## Your instructions
Find "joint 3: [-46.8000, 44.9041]" in the listing below, then set down only that line and each later line, unchanged, leaving out pictures.

======

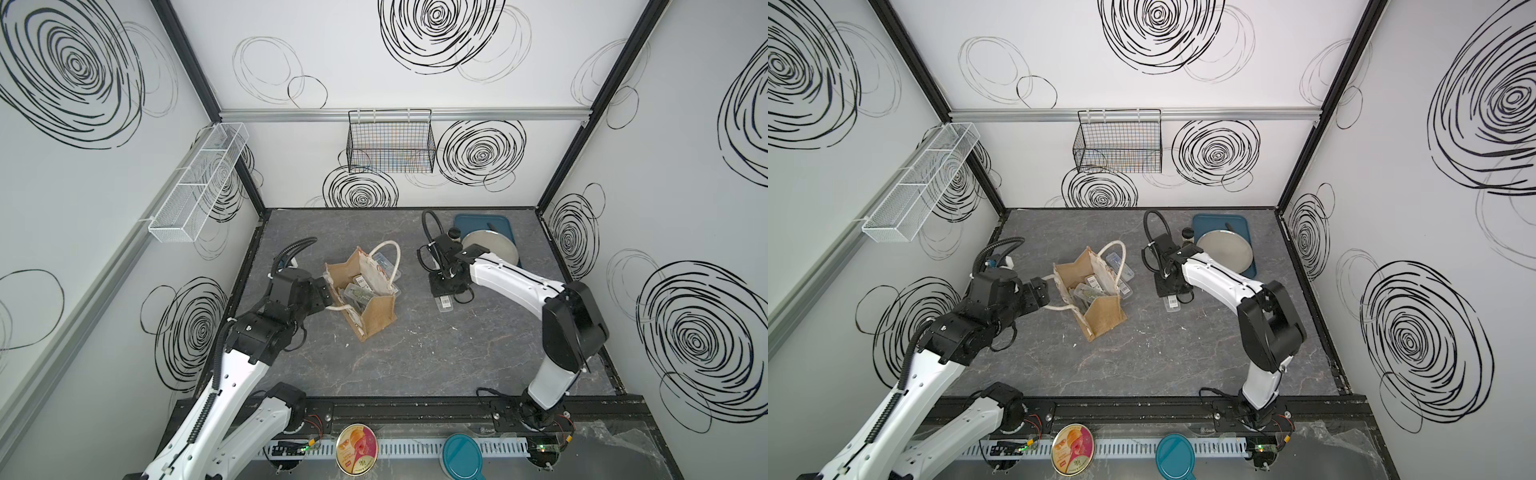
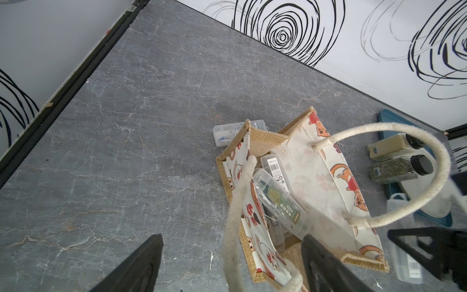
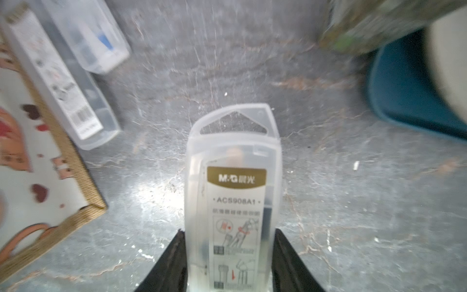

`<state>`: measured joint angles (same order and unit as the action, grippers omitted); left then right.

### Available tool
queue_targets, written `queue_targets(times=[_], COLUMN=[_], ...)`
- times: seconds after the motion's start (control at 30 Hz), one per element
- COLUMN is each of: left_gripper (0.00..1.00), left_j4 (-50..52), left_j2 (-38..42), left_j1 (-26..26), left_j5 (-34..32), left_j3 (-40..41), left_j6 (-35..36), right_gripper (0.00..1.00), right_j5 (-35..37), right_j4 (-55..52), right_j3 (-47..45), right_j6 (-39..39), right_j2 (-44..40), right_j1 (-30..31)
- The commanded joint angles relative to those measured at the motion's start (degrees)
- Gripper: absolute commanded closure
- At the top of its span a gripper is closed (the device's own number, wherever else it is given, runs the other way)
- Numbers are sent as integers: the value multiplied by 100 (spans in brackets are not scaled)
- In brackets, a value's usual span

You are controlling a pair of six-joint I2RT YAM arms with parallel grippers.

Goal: Put the compass set into the canvas bag
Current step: Pick up the compass set at the center of the board, then place the compass set in the canvas bag.

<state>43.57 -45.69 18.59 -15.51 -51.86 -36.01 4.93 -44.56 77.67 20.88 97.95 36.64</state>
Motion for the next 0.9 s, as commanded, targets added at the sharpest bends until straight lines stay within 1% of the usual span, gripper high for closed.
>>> queue_targets(times=[0.0,0.07,0.17,0.27,0.37,0.53,0.6,0.7,0.87], left_gripper=[11,11,11,11,11,11,11,11,12], left_j4=[-24,-40,-50,-51,-63,-112,-121,-106,-63], left_j2=[-36,-62,-80,-85,-93,-142,-133,-98,-53], left_j1=[-27,-16,-16,-16,-18,-15,-26,-23,-48], left_j5=[-16,4,-9,-22,-40,-16,-21,-41,-50], left_j3=[-130,-123,-114,-114,-115,-79,-62,-29,17], left_j6=[16,24,23,24,25,24,24,24,33], right_gripper=[57,56,56,55,55,55,54,55,54], right_j5=[200,272,478,640,562,525,647,649,620], right_j4=[-393,-471,-407,-291,-348,-445,-394,-350,-524], right_j3=[569,958,1561,2259,3081,4211,4437,4642,4693], right_j6=[-219,-441,-791,-1022,-1186,-1745,-1855,-2009,-2059], right_j2=[-378,-443,-407,-156,369,1563,1954,2440,2897], right_j1=[144,311,716,1210,1557,2017,2101,2114,2111])
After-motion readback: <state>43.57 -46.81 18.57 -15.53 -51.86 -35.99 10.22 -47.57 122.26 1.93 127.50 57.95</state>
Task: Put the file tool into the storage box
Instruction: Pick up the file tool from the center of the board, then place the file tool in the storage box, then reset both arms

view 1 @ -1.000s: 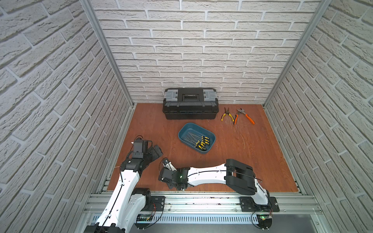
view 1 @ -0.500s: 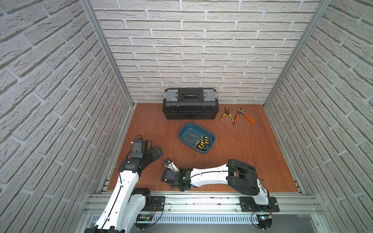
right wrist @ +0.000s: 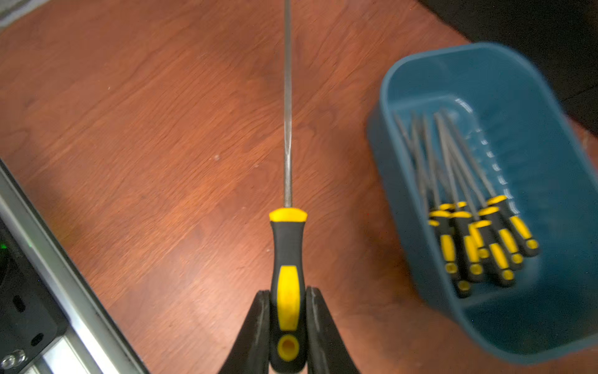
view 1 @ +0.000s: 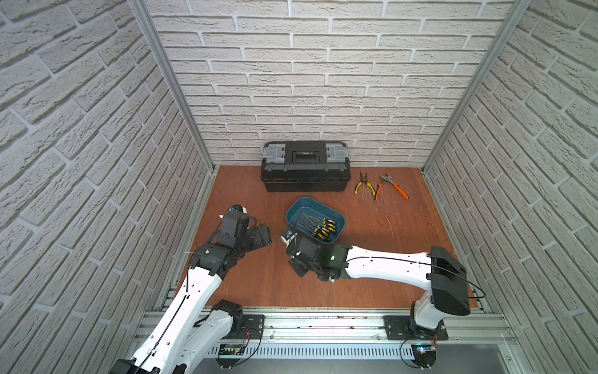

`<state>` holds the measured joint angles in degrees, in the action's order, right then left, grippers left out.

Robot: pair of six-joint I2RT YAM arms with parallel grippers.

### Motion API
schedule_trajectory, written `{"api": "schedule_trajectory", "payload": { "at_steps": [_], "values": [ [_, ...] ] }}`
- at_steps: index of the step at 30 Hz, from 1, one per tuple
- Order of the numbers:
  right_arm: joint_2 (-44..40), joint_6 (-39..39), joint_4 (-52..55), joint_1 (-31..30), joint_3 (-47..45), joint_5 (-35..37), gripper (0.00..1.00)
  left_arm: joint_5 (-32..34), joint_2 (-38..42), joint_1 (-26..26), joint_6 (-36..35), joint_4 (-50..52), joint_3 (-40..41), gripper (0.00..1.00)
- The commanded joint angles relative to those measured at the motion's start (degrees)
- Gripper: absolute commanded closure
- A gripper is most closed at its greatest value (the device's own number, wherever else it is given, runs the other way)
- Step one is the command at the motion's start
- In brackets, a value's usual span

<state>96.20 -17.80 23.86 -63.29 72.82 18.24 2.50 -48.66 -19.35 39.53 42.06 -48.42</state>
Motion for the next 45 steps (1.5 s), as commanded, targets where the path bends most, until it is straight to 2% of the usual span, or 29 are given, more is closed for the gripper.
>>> {"api": "schedule_trajectory", "payload": {
  "at_steps": [1, 8, 13, 14, 17, 21, 23, 24, 29, 34, 38, 41, 45],
  "values": [
    [-3.0, 10.2, 2.2, 6.3, -2.6, -6.2, 0.87, 1.7, -1.7, -1.7, -1.1, -2.7, -0.4, 0.02],
    [0.0, 18.1, -1.0, 19.1, -3.4, -15.6, 0.87, 4.6, -4.4, -3.4, -1.4, -3.8, -1.2, 0.02],
    [7.1, 20.9, -2.2, 23.3, 0.1, -19.2, 0.85, 6.9, -5.3, -3.5, -1.4, -5.4, -1.6, 0.02],
    [8.3, 21.0, -2.2, 23.6, 0.7, -19.8, 0.79, 7.3, -5.5, -3.5, -1.6, -5.9, -1.6, 0.02],
    [10.0, 20.5, -2.9, 24.2, 1.5, -20.1, 0.54, 9.3, -5.7, -3.5, -3.6, -7.8, -1.0, 0.02],
    [7.7, 18.2, -6.2, 24.9, -0.9, -18.2, 0.35, 15.6, -4.7, -3.3, -8.7, -11.6, 1.0, 0.02],
    [5.4, 17.0, -7.7, 25.4, -2.8, -17.1, 0.06, 17.6, -4.0, -2.7, -12.2, -14.6, 2.3, 0.02],
    [4.1, 16.3, -8.3, 25.6, -3.8, -16.0, 0.01, 18.0, -3.7, -2.3, -14.0, -16.7, 3.3, 0.02],
    [-4.7, 12.8, -10.9, 26.5, -9.9, -3.6, 0.01, 25.2, -4.5, 2.7, -19.3, -25.4, 7.7, 0.01],
    [-14.7, 10.6, -13.6, 30.3, -18.2, 9.6, 0.01, 25.0, -8.9, 10.4, -27.7, -43.0, 15.2, 0.02],
    [-21.5, 10.7, -16.7, 37.2, -26.0, 11.1, 0.01, 23.2, -14.8, 15.4, -31.3, -53.8, 19.8, 0.02],
    [-26.9, 12.5, -25.3, 42.3, -34.6, 14.7, 0.01, 23.6, -19.4, 15.9, -33.3, -64.9, 23.7, 0.02],
    [-27.9, 14.8, -38.0, 49.5, -43.4, 13.8, 0.01, 23.3, -26.9, 16.0, -36.8, -79.5, 27.2, 0.02]
  ]
}}
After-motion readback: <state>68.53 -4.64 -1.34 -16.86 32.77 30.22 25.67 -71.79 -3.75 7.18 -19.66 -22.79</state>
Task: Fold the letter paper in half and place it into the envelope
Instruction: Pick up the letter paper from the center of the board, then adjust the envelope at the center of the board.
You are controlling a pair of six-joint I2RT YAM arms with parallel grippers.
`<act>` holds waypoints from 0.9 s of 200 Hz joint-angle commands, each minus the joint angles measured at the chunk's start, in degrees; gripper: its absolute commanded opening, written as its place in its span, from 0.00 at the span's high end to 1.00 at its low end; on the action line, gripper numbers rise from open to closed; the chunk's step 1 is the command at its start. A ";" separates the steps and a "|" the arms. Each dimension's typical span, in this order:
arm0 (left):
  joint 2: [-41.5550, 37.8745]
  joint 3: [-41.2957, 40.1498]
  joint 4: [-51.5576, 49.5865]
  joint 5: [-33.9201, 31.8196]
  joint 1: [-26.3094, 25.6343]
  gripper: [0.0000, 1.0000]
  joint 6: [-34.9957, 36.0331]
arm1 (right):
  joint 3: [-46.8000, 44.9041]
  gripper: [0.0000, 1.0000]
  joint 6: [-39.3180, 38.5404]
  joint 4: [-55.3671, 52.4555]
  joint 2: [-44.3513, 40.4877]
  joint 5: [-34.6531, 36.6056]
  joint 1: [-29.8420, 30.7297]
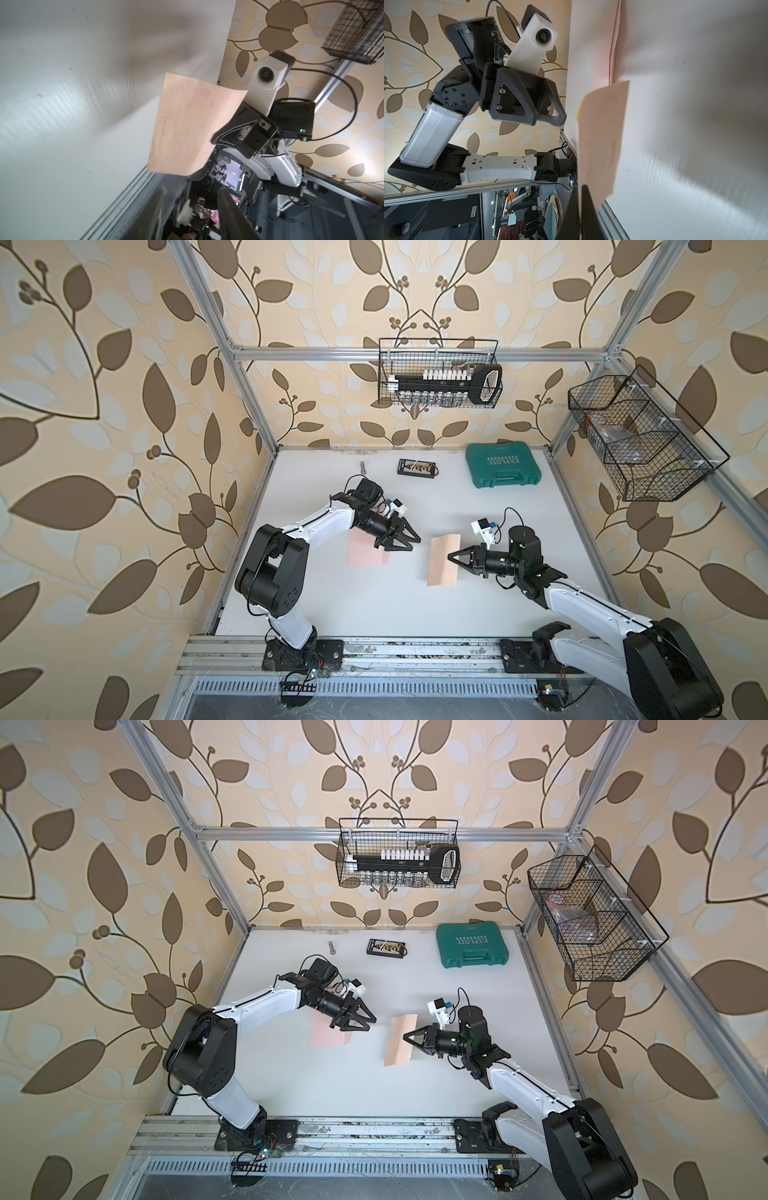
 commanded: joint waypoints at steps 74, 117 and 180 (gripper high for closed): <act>-1.30 24.27 -27.49 -53.74 -0.50 0.18 28.45 | 10.96 1.00 -14.58 -22.63 -0.82 2.08 -0.44; 12.50 37.73 -37.78 -64.68 -11.82 0.09 23.30 | 20.55 1.00 -24.33 -39.43 0.96 5.69 -0.40; 28.06 48.09 -46.43 -72.28 -17.79 0.26 21.49 | 21.76 1.00 -26.81 -43.48 -0.79 6.50 -0.57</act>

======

## Result for this task
  joint 3: [-46.8000, 44.9041]
  gripper: [0.0000, 1.0000]
  joint 6: [-39.3180, 38.5404]
  joint 4: [-55.3671, 52.4555]
  joint 2: [-44.3513, 40.4877]
  joint 5: [-34.6531, 36.6056]
  joint 1: [-29.8420, 30.7297]
 commanded: joint waypoints at steps 74, 117 and 180 (gripper high for closed): <act>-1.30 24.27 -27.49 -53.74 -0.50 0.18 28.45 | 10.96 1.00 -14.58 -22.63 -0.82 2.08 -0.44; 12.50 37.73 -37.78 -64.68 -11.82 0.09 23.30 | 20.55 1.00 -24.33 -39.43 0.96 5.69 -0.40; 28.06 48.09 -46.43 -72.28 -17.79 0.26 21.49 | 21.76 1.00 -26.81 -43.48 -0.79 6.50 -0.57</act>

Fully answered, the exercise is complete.